One of the early documents still preserved here is of a 18th century Costa Rican governor who complained that his farm work demanded so much of his time that he was unable to tend properly to colonial administrative duties. Evidently, the budget for Costa Rica was not a high priority in the Guatemalan colonial capital. Is it any wonder Costa Ricans developed differently from other Latin American nations, with no rich exploiters of the peon or rigid caste system? In fact, while many other Latin countries achieved liberation from Spain only after much bloodshed, Costa Rica was handed her independence without a fight—in fact, they were literally free before they knew it, when word finally trickled down from Guatemala in 1821. They languished briefly under a confederation based in the old colonial capital of Guatemala before opting for full independence.

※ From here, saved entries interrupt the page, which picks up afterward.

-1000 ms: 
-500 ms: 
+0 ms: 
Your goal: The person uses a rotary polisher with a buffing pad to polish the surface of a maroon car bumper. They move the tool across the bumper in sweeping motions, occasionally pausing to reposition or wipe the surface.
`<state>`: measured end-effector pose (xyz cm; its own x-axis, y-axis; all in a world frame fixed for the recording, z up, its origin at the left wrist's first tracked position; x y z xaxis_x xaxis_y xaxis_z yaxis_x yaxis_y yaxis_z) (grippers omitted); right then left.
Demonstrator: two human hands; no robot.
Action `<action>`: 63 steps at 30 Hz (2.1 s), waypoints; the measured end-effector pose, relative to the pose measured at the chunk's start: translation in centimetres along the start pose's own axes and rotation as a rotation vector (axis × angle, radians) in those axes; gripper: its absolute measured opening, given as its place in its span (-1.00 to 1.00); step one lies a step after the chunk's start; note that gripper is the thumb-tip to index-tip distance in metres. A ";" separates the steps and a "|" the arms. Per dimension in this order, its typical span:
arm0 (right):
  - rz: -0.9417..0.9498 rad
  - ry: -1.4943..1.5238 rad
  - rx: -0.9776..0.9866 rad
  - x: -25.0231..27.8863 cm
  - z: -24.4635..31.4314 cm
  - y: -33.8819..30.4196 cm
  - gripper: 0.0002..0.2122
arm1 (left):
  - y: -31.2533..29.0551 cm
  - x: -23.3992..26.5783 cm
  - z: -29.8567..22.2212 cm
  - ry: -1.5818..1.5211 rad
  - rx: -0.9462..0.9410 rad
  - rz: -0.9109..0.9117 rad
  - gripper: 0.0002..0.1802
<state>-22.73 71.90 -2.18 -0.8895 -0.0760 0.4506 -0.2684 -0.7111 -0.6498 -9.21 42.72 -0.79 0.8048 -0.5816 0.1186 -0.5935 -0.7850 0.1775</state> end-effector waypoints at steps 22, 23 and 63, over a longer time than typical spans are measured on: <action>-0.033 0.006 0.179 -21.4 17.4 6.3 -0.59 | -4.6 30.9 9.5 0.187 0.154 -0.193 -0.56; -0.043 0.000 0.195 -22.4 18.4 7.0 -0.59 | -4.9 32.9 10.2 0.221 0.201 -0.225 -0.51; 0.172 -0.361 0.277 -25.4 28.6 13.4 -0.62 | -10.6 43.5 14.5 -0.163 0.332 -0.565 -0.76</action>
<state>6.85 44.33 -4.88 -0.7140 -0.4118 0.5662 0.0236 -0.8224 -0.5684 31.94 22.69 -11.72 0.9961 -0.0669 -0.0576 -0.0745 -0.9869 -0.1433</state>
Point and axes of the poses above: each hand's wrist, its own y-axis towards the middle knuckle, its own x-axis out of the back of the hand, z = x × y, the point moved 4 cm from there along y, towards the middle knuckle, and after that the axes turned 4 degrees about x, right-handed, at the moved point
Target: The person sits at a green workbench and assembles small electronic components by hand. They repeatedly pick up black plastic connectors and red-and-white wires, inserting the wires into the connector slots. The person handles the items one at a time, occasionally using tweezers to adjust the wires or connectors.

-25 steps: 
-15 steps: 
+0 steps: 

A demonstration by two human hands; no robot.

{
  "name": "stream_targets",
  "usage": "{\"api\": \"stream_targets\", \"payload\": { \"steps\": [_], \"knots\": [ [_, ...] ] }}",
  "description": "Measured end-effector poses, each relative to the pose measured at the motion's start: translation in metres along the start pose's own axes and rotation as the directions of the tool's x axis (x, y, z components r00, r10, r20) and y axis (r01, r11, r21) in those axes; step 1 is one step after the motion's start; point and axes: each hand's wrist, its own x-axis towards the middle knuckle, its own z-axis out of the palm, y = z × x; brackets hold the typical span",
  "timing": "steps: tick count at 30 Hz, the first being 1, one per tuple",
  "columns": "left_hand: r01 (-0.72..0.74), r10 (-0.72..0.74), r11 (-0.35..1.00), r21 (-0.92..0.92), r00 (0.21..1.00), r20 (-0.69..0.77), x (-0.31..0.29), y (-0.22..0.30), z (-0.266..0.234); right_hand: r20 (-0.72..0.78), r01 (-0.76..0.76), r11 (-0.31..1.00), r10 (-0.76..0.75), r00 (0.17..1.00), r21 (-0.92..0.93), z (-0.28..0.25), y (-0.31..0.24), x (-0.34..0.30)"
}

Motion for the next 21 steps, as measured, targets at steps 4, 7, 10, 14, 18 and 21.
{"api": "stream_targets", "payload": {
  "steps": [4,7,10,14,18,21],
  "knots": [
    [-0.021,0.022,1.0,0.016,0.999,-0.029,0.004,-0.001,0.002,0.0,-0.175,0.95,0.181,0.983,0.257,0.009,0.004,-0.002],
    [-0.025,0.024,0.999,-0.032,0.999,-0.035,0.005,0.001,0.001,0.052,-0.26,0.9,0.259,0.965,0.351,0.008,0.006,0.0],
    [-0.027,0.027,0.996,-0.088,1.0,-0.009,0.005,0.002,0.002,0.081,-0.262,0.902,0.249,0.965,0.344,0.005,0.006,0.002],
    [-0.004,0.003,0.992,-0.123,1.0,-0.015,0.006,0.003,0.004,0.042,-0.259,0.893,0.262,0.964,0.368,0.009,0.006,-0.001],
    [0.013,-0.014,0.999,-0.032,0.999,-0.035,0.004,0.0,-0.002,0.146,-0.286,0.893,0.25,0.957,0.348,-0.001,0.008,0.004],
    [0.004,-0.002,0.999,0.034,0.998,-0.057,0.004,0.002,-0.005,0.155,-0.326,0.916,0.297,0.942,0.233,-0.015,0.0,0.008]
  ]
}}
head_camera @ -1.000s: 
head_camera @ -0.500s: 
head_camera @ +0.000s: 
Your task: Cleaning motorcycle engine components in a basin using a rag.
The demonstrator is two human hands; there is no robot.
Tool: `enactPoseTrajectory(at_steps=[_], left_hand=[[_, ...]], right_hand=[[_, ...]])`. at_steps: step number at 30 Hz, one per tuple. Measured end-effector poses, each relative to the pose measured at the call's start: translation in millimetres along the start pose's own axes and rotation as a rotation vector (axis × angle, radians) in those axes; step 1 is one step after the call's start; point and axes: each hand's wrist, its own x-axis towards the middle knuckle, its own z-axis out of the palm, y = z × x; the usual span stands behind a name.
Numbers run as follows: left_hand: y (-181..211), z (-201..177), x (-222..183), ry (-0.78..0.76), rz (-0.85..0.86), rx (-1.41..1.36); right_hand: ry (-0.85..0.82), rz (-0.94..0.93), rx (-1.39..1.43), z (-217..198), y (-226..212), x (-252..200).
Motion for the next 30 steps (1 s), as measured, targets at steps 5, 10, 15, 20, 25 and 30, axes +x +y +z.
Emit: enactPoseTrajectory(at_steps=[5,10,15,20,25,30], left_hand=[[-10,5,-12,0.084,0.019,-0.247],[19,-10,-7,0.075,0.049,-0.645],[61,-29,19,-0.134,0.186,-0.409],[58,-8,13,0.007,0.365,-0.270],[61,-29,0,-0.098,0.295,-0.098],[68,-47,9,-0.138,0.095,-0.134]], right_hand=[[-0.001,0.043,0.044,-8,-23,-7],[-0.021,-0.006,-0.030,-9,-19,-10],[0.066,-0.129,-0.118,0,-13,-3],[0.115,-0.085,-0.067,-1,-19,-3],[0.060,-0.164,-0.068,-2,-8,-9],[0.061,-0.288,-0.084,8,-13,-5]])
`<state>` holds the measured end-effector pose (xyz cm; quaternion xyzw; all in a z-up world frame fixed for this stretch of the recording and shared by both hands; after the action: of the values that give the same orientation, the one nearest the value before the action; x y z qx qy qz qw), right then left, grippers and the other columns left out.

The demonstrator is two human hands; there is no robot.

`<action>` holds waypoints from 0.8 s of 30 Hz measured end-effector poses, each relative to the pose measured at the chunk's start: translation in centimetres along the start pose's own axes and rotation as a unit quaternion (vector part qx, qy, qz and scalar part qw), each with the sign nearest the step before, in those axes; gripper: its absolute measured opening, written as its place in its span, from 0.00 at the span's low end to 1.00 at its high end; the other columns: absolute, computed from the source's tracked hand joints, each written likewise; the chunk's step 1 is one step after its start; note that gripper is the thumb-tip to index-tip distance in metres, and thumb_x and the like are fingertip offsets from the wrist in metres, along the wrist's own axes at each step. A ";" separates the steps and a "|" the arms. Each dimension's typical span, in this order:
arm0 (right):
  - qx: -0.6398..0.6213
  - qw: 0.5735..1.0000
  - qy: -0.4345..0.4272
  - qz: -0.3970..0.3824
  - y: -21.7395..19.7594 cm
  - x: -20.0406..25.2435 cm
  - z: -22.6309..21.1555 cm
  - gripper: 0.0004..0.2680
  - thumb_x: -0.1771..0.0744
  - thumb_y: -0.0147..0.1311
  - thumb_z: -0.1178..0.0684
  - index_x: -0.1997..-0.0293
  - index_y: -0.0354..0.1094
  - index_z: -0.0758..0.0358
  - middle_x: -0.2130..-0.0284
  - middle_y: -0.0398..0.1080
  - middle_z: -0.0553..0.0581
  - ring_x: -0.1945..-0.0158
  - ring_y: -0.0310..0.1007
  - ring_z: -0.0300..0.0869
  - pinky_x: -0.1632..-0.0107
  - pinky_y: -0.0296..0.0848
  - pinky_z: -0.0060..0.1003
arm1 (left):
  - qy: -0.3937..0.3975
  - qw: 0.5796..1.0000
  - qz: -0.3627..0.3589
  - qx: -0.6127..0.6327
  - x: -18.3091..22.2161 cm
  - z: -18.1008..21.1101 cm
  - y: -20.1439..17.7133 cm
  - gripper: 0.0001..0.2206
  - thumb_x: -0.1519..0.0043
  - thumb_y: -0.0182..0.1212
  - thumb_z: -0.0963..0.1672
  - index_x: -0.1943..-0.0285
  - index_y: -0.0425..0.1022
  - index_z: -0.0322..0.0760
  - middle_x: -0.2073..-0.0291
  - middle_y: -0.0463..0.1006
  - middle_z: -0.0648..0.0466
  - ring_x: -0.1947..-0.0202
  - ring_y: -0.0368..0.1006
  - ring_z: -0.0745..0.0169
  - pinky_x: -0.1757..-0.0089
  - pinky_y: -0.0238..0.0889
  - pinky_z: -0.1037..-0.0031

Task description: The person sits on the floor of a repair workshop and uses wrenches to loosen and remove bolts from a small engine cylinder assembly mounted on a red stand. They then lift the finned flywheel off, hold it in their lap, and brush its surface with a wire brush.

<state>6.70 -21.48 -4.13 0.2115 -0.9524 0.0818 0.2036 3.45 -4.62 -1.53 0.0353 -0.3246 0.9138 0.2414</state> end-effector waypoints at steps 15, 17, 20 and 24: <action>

For two centuries, the economy remained one of barter, with the result of little export to allow an influx of foreign exchange. The first real cash crop was coffee with the first shipload leaving the Pacific port of Puntarenas in 1820. Bananas followed as the Caribbean province of Limon received the attentions of the United Fruit Company and, later, other foreign operators. With the banana plantings also came imported black workers from the Caribbean islands, making up an English-speaking conclave basically ignored by the rest of the country. Others came to work on Minor Keith’s Atlantic railway, the first connection between the Caribbean coast and the more densely populated Central Valley where the capital, San Jose, had been created. (From the 1930s to the 1948 civil blacks were prohibited to ride the railway they had built into the capital, a segregation policy that liberal Costa Rica would like to forget ever existed.)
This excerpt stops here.